Oyunumuz tünelin sonunda ışığı gördüğümüz yerde başlar

İki anarşistin kaza sonucu bir tiyatroya gidişi ve ardından gelişen olayları anlattığımız bu oyunumuza hepiniz hoşgeldiniz. Oyunumuz tünelin sonunda ışığı gördüğümüz yerde başlar. Abdullah beyin hacdan dönüşü münasebetiyle verilen akşam yemeğiyle devam eder. Oradan nerede olduğu belirsiz bir tiyatro salonuna geçeriz. Sonra bu “tiyatro”da oyuncunun ayağı tökezlese de gülsek diye bekleyen seyirciler etrafımızı kuşatır, bilhassa belaltı espriler ve el kol hareketleri ile kendilerinden geçerler, biz sıkılırız, dayanamayıp kalkar ve bir daha sahnede komedi izlememeye ant içeriz, varlığımız türk varlığına armağan. Oyunun yarısında kaçıp alt kattaki sergiye dadanırız, ne güzel şeyler onlar. Oradan “edep ya hu” seçer yukarı yollarız, “ah minel aşk”ı kendimize, “hiç”i yanımızdakine saklarız. Perde kapanır.

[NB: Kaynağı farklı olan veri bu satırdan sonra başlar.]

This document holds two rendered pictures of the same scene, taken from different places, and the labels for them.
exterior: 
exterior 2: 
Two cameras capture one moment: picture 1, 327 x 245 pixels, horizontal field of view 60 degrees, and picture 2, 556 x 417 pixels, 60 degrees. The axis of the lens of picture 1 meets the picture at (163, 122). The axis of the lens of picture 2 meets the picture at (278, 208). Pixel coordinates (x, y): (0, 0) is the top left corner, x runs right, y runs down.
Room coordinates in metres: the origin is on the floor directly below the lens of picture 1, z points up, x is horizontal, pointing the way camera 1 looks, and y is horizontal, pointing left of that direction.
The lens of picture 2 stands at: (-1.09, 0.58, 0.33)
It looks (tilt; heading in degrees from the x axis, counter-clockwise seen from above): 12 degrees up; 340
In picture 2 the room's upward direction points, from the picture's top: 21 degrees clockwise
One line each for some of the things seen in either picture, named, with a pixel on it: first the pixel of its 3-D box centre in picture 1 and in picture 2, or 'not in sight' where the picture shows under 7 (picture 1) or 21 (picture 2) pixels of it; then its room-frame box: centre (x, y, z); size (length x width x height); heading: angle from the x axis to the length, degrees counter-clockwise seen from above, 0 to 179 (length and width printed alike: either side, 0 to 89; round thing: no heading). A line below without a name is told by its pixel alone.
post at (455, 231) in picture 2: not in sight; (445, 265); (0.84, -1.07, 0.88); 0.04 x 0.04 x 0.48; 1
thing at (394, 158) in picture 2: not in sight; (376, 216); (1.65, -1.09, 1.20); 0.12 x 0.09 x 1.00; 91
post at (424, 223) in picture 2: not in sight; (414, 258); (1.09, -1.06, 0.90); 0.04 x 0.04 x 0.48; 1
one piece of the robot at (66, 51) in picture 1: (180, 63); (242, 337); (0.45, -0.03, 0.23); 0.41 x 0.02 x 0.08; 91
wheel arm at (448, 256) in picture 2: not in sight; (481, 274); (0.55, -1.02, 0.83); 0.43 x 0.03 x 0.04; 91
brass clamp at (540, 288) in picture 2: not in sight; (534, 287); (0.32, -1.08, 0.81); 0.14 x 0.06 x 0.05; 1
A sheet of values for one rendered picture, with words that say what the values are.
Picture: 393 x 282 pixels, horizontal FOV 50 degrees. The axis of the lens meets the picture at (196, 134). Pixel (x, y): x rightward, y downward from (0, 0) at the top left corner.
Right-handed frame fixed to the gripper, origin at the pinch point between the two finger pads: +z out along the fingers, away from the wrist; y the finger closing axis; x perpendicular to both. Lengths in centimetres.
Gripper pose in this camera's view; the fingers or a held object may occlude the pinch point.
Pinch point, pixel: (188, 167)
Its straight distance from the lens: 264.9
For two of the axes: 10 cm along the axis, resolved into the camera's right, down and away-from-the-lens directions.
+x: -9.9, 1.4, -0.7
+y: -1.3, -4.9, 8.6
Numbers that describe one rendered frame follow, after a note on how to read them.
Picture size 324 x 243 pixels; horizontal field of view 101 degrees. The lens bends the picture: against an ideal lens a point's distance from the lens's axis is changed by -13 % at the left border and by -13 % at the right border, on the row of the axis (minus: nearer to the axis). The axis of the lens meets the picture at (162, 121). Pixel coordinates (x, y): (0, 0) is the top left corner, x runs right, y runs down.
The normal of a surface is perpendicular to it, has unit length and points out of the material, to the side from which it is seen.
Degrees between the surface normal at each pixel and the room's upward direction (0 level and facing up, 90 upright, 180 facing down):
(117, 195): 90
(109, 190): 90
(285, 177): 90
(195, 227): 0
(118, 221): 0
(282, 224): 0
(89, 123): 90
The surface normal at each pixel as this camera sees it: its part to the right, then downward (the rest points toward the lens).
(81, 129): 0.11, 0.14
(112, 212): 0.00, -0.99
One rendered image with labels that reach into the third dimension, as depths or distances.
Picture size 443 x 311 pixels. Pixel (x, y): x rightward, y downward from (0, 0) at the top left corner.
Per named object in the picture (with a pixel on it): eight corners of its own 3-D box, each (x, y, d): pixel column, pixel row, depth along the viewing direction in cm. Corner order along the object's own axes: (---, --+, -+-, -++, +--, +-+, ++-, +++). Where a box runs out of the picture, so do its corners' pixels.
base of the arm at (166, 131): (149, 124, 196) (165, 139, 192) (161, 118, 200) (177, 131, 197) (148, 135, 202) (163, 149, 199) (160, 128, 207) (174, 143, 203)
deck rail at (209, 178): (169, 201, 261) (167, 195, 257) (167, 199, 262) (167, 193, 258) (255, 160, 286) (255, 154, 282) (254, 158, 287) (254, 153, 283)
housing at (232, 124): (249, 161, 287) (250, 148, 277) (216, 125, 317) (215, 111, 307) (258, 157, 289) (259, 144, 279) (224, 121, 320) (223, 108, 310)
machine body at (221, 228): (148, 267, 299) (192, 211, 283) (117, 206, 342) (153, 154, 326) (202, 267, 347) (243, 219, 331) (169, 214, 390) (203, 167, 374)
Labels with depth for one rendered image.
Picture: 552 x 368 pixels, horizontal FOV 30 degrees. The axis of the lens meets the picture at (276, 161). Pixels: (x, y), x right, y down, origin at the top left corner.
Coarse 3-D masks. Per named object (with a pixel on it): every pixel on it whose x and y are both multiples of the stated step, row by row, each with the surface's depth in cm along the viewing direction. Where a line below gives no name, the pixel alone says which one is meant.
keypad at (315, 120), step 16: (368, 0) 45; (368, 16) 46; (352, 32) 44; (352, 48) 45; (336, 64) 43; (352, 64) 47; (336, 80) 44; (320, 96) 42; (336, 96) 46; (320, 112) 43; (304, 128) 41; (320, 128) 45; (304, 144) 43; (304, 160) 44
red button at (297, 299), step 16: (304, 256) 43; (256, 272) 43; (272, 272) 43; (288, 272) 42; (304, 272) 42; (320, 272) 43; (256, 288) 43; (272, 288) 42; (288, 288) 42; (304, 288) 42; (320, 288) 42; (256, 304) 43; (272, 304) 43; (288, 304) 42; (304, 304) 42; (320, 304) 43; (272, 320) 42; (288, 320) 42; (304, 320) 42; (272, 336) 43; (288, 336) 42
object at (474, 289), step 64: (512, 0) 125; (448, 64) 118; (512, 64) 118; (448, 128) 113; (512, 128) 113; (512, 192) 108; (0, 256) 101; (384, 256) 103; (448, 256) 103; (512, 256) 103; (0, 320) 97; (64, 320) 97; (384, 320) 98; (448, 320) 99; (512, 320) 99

Sırtımda siyah bir ceket o akşam, mevzuya bahis olmakta. Ceketle kim adam olmuş azizim, biz çok ceketler gördük aynaya bakınca içinde adam yok, ne büyük adamlar gördük sırtında ceket yok, o akşam. Jön yelekleri tavandadır Ruhi bey, adedi iki. Ha bu arada, görüşmeyeli nasılsınız?Biz de iyiyiz de, model erkek bedeninde limite gelip dayanmışız, haberimiz yok. "Selam ben gaffur, nasılım dedik millet Ruhi Bey'i bile ciddiye almaz oldu, ne yapalım?" Oh be bitti, ama arkadaşlar çılgın dersane oynarken sinemalarda, sizin işiniz ne tiyatroda? Önce acımasızca kızıyoruz ama sonra kıza acıyoruz. Kendimizle hesaplaşmamız bittikten sonra sıra size de gelecek sevgili halkım bunu bilesüz. Markiz de sade kahve içmek de var ama creme brüle latte de çeliyor insanın aklını üzüm çayı desen o da bir hoş kokuyor mühim insanların bu içeceğini bizim de sevdiklerimize içirmemiz vacip oldu artık. Kurşun geçirmez yeleklerde büyük ucuzluk var, aynı ucuzluk ortaköy kahvaltılarında geçerli değil. Kitapçılarda kırmızı koltuklara kurulmak zevkli de, derdini anlatamamak zevkli değil. Yok efendim ben Paris'ten vazgeçemem, ve ısrar ediyorum halk adına da düşünürüm vakti gelince, ama önce kendimle olan münasebetlerimi aşmam gerek. Artık bu köstekli saat bu yeleğin cebinden zinhar çıkmaz, bu yelek de bu sırttan zinhar inmez, bu sırt da bilmem acaba bir gün dik durup şöyle arkasına yaslanır mı, derin bir oh çekip, ellerini yeleğinin cebine sokup şu fakir bir keyif cigarası yakabilir mi masasının başında sevdiği bir yazıyı bitirmeyi müteakip? Kuru hayaller taciri iş başında. Biten keyiften arda kalan, yegane zenginliğim kendini bilir. İzzet-i nefsime dokunan her konuda yanılırım, İzzet-i nefis düzeltir. Tavlayı açarız, ilk zarda hep yek gelir daha oyunun başında, iki kapı birden alır sağlam gideriz, tutunmaya umudumuz olur.